» Directions for this task: Extract, in full, the lines below, beginning at the first and ending with the line that contains "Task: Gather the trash". Pictures do not belong in the copy.

» Supplied information:
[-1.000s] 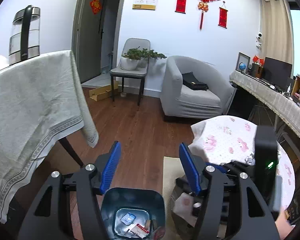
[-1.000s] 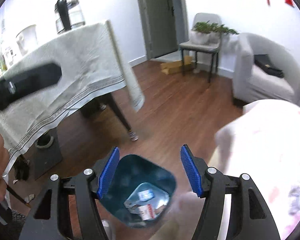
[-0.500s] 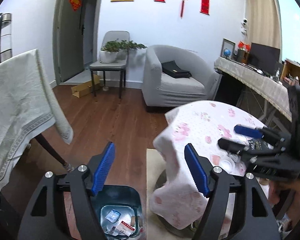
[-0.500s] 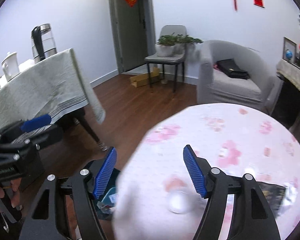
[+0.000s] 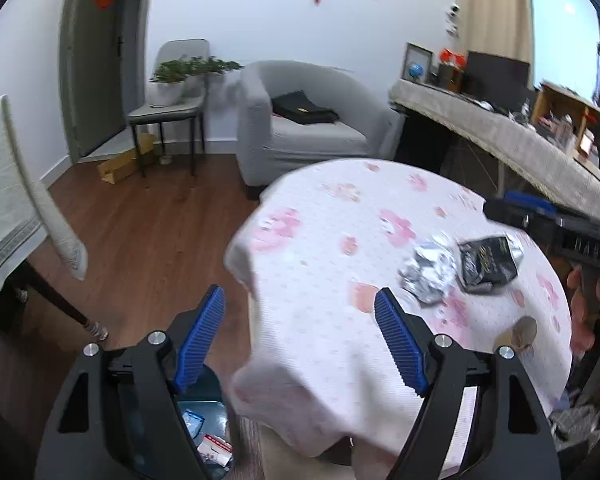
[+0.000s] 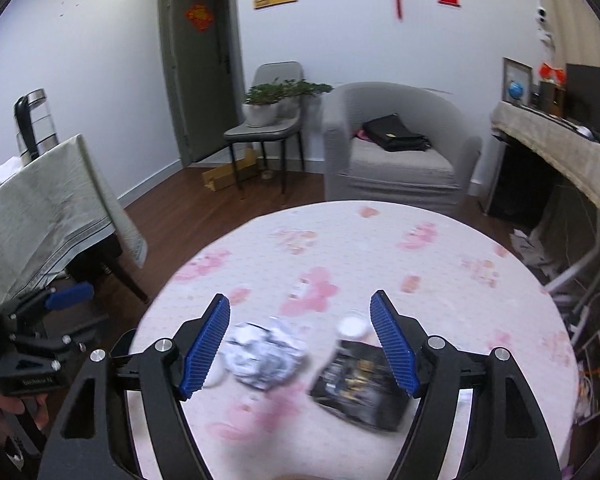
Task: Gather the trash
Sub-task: 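Move both tools back over the table toward the remaining trash, then grasp the clear plastic lid with the left tool while the right tool grasps the crumpled white paper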
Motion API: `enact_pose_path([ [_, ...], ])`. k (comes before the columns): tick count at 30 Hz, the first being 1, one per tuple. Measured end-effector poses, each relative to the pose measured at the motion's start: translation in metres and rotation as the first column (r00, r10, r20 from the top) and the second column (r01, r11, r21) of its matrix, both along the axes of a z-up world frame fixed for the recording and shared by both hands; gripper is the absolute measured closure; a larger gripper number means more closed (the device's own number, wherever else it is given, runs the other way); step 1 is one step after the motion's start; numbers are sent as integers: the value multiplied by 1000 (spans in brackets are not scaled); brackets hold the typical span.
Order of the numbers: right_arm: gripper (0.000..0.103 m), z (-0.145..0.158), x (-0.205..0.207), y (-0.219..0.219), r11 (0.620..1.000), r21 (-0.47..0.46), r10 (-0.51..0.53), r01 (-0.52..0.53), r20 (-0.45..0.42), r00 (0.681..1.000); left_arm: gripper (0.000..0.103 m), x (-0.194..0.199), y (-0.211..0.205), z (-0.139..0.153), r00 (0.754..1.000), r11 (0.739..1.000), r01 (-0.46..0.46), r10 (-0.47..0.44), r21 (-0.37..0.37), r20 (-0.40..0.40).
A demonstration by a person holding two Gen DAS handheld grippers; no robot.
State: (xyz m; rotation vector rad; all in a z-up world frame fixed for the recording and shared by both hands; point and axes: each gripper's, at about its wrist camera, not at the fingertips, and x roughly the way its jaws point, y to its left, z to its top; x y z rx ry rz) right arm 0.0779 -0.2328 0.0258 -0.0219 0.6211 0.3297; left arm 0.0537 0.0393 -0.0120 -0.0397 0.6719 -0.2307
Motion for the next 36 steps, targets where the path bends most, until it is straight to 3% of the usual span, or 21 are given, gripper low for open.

» Reply to the exercise:
[-1.000s] 
[-1.000s] 
[-0.500s] 
[-0.500s] 
[+0.000s] 
[+0.000s] 
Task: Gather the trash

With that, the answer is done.